Cutting to length on the table saw. I should mention that none of the machines were on, these photos were just posed to show how they are used.

Starting the drill holes with a jig. The jig is a bit of scrap wood that Beth made the right holes in (using the drill press you can see in the corner) to act as a template. Center it on the end of the piece, clamp, and Bob's your uncle.

Having stated the holes, they are drilled to the corerct depth with the jig removed. The bit of blue tape on the drill bit denotes the necessary depth.

The reassembled bed with new ends. The slats have to dry more before being cut or they will likely twist in time, but we set this up to check the mattress fit; you will see that the mattress is actually on the carpet for now. If we wanted it really tight we could take another half inch off, but it's easier to get sheets on and off if there's a finger width all round.

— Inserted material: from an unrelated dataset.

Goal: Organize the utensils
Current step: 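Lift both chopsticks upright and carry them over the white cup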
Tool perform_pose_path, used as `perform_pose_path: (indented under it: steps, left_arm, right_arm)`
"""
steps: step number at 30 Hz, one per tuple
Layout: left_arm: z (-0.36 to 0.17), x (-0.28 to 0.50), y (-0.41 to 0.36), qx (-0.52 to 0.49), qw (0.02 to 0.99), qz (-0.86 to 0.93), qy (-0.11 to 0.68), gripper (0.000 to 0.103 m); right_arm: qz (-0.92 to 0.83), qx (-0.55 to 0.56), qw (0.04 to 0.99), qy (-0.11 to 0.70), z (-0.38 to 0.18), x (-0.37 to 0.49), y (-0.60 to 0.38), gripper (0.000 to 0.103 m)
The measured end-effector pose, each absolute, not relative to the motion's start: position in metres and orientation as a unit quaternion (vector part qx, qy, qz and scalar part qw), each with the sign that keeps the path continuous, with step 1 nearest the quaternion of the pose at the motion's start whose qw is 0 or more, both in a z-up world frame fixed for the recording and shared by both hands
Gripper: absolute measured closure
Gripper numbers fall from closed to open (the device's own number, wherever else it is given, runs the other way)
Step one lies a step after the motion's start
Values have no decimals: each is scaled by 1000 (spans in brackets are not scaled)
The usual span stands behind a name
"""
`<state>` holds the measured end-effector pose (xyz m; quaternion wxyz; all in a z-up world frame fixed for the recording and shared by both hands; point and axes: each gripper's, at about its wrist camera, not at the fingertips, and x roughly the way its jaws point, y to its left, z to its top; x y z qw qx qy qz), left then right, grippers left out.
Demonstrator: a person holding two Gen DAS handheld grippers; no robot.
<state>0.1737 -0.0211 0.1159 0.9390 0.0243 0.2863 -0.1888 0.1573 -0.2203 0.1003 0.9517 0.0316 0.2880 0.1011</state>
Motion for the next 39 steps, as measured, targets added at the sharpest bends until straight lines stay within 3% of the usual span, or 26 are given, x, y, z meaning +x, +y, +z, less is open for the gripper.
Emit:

You may notice that the end of the bed overlaps the cupboard door behind it by a few inches. Those are the inches by which a US bed is shorter. We could cut a bit off the long sides and redrill all the holes to make it fit, and we might yet, but it's not really necessary. The cupboard door was already removed when we moved in, and when we put it back it we found it so wide that it's unwieldy in a small room, so it's tucked away under the stairs in Beth's wood shop. Eventually we'll probably have this bed up on its longer legs to make space underneath.

The end pieces fit, but have not yet been sanded or varnished. The slats we will measure to fit when the wood is dry enough, and they only take an hour on hands and knees to screw into place.

That's it so far. If we wanted to have a fourth twin bed, Beth has the skills, the tools, and a template to work from to create one from scratch. I doubt we'll be going into the furniture trade anytime soon, but it's nice to know we can do running repairs.